安堵したのも束の間、私は急いでスマホを取り出して食道について検索した。しかし、どれだけ検索しても習い事の食道に関する情報は一切出て来なかった。
「ねぇ、その食道って本当に大丈夫なやつなの?」
「え、なんで?」
「スマホで調べても全然出て来ないんだけど……」
「あーねぇ、それはアレだよ、食道って一部地域、って言うか村?でしかやってないらしくてさ。一応、神聖な行事?みたいな扱いだから、あんまり公言とかしてないんだって」
何と言うか、ますます怪しく思えてきた。危ない宗教とか、最近流行りの村ホラー的なものなんじゃないだろうか。たった一人の大切な親友がそんなものに巻き込まれていたとしたら……。
うんうん唸っていると、美琴は過保護な私に少し呆れたように微笑んだ。
「そんなに心配なら凪咲もやってみたら良いよ。別にそんな難しい事とかしないしさ」
「うーん、でも……」
「ね?」
「…わかった……」
そう、私は昔から、美琴の頼みを断る事ができないのだった。
※※※
食道なんて言うものだから、てっきり料理や食事中のマナーに気を付けなければいけないのかと思っていたが、どうやら、そうではないようだ。

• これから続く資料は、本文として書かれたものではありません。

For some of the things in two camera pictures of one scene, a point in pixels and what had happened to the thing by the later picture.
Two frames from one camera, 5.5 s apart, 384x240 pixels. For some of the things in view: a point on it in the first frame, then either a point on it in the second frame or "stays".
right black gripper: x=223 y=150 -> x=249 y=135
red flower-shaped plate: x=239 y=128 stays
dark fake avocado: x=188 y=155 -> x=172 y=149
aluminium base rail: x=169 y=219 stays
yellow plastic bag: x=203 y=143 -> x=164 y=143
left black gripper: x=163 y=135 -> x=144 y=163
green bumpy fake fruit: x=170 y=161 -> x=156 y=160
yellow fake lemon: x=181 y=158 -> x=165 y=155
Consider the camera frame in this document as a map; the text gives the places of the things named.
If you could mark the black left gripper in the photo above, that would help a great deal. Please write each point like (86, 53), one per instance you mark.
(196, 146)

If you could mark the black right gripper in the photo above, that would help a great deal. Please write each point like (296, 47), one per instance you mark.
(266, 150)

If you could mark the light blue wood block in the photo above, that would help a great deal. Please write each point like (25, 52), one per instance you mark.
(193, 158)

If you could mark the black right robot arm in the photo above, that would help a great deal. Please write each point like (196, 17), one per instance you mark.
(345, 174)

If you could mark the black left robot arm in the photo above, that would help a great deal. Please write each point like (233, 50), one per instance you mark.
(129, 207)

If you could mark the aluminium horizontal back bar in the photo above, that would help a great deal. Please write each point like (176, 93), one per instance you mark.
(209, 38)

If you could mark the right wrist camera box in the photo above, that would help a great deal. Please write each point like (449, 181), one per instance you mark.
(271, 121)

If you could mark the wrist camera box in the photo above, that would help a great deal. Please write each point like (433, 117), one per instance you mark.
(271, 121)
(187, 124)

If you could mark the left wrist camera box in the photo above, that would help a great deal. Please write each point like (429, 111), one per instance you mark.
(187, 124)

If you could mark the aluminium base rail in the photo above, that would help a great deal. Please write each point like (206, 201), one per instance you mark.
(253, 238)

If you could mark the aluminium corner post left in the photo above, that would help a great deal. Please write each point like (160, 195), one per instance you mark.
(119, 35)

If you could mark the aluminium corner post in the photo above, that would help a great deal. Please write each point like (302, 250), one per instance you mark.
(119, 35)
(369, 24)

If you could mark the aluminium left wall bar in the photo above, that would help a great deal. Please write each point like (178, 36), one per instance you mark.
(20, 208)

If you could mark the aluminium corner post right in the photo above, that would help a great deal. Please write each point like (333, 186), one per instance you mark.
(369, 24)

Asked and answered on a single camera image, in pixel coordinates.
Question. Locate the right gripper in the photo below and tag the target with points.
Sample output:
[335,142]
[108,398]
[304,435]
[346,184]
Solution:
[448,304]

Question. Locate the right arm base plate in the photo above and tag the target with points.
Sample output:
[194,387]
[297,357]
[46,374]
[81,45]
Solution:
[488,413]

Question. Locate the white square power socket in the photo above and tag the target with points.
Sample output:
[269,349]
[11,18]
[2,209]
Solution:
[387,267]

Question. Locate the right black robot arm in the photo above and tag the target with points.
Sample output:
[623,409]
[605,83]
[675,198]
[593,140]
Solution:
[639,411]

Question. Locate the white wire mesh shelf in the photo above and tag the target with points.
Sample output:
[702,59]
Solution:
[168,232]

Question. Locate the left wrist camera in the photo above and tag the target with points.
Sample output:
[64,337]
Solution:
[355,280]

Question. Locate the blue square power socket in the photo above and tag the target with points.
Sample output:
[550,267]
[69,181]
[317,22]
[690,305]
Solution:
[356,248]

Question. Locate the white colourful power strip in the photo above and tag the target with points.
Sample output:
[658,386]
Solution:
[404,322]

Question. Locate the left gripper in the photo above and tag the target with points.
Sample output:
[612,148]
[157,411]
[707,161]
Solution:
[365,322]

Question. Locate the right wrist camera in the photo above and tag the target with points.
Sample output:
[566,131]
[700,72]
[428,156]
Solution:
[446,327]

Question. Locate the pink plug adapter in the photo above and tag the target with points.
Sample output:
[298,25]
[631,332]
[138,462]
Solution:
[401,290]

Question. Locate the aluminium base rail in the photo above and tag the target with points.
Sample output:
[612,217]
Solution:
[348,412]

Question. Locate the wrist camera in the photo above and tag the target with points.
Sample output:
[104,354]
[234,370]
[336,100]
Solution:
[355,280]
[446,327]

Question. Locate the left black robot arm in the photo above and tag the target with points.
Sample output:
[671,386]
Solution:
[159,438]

美琴によると、毎日三食しっかりと食事を取り、肉や魚、野菜をバランスよく食べれば良いだけらしい。
「え、それだけ?」
「うん、それだけだよ」
私は面食らってしまった。そんなのはいつも通りの日常と何ら変わりないじゃないか。これだけで人間の性格がここまで激変するなんて信じられない。
「それと、一カ月に一回、会食があるの。そこでみんなと食事するだけかな」
「みんなって、食道やってる人達の事?」
「そうだよー、次の会食は来週だから、凪咲も一緒に行こうね」
「……うん」
会食に参加すれば何か分かるかも知れない。
もし変な宗教団体だったら、私が何とかして美琴を助けるんだ。